• **Collected material**:
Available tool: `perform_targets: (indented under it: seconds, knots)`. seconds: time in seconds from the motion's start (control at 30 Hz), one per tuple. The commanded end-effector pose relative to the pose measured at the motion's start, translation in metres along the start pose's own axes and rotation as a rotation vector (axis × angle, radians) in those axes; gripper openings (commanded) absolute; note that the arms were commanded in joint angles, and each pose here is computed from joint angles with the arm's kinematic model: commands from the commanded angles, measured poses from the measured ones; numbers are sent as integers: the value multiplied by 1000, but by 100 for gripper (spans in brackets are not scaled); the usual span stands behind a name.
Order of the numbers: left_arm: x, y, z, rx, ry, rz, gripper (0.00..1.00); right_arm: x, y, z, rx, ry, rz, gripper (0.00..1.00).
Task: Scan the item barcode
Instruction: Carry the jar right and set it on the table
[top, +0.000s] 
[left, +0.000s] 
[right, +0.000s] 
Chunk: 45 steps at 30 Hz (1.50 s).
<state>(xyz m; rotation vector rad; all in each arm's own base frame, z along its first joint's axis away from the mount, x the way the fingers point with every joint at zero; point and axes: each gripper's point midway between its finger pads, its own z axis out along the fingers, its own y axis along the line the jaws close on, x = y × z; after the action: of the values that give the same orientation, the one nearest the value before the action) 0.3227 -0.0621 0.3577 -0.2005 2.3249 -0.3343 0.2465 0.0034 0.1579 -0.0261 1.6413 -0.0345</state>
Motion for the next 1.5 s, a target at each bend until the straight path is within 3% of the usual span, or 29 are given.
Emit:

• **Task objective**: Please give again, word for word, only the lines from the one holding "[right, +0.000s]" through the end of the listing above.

• **Task solution**:
[right, +0.000s] 
Chunk: 45 steps at 30 Hz (1.50 s).
<state>(xyz m; rotation vector rad; all in each arm's own base frame, z along its first joint's axis away from the mount, x the way the fingers point with every joint at zero; point and axes: each gripper's point midway between its finger pads, its own z axis out along the fingers, its own y axis along the line the jaws close on, x = y × z; after the action: of the values that give the same orientation, the one nearest the value before the action) 0.3227 -0.0621 0.3577 -0.2005 2.3249 -0.3343 0.2465 0.0034 0.1579 -0.0261 1.6413 -0.0345</state>
Motion for the next 1.5 s, a target at each bend until the straight path is within 3% of the usual span, or 29 are given.
Emit:

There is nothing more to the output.